### What the exercise asks:
Which lines below include "left"? Copy them all.

Dataset records
-*-

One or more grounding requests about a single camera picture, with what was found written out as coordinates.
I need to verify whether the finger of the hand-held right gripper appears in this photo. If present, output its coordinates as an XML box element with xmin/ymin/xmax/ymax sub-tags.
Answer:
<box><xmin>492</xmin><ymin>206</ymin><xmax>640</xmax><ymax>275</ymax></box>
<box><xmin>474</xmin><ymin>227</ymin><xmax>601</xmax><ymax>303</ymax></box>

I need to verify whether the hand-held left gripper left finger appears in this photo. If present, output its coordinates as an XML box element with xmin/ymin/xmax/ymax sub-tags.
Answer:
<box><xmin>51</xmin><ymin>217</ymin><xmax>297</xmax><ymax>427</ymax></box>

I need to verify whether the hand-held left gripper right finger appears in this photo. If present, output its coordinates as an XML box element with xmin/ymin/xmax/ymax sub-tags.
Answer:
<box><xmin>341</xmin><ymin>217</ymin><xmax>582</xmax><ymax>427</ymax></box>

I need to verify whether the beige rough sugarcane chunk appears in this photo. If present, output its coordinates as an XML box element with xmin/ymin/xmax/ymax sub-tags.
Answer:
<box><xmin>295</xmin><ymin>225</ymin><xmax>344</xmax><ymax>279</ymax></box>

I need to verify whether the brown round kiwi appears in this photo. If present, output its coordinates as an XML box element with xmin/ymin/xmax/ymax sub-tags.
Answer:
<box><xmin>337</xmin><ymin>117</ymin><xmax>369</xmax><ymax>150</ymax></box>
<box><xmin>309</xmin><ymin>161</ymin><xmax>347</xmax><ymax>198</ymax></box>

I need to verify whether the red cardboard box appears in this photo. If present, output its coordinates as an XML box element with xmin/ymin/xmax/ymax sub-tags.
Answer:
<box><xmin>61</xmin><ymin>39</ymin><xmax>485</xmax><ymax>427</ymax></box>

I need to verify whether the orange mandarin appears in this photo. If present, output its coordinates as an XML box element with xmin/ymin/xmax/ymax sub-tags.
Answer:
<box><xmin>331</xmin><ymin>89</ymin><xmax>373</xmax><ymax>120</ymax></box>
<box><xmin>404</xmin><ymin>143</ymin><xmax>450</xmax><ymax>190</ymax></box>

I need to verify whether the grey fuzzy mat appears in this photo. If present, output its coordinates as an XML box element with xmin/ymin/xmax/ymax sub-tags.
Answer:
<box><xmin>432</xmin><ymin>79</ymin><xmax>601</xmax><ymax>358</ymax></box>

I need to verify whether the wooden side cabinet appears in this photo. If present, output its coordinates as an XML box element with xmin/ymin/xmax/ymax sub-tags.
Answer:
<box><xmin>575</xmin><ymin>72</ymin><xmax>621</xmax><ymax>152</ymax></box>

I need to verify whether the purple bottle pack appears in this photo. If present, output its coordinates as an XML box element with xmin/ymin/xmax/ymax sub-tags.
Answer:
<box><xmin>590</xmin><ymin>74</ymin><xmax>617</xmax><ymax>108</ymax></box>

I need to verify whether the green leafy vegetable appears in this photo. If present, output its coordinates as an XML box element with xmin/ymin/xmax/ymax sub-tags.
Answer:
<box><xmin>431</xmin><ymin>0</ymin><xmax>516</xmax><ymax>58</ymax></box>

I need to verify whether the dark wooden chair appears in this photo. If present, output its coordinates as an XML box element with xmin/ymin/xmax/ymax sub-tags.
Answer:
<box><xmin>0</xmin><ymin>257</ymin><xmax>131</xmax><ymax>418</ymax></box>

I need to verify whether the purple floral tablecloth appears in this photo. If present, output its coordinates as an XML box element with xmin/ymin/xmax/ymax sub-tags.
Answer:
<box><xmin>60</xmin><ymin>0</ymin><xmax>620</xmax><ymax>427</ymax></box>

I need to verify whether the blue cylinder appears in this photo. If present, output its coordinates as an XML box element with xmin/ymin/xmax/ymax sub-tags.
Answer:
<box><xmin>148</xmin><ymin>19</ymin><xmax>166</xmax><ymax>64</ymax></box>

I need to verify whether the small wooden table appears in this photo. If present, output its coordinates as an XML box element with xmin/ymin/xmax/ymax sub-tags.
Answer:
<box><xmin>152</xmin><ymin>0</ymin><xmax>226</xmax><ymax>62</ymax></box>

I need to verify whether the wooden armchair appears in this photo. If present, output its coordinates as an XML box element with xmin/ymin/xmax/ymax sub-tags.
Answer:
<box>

-*-

### Answer section:
I need to verify whether the hand-held left gripper left finger appears in this photo. If present, output its coordinates as an XML box element with xmin/ymin/xmax/ymax sub-tags.
I need to verify whether the hand-held left gripper right finger appears in this photo. If present, output its coordinates as an XML box element with xmin/ymin/xmax/ymax sub-tags.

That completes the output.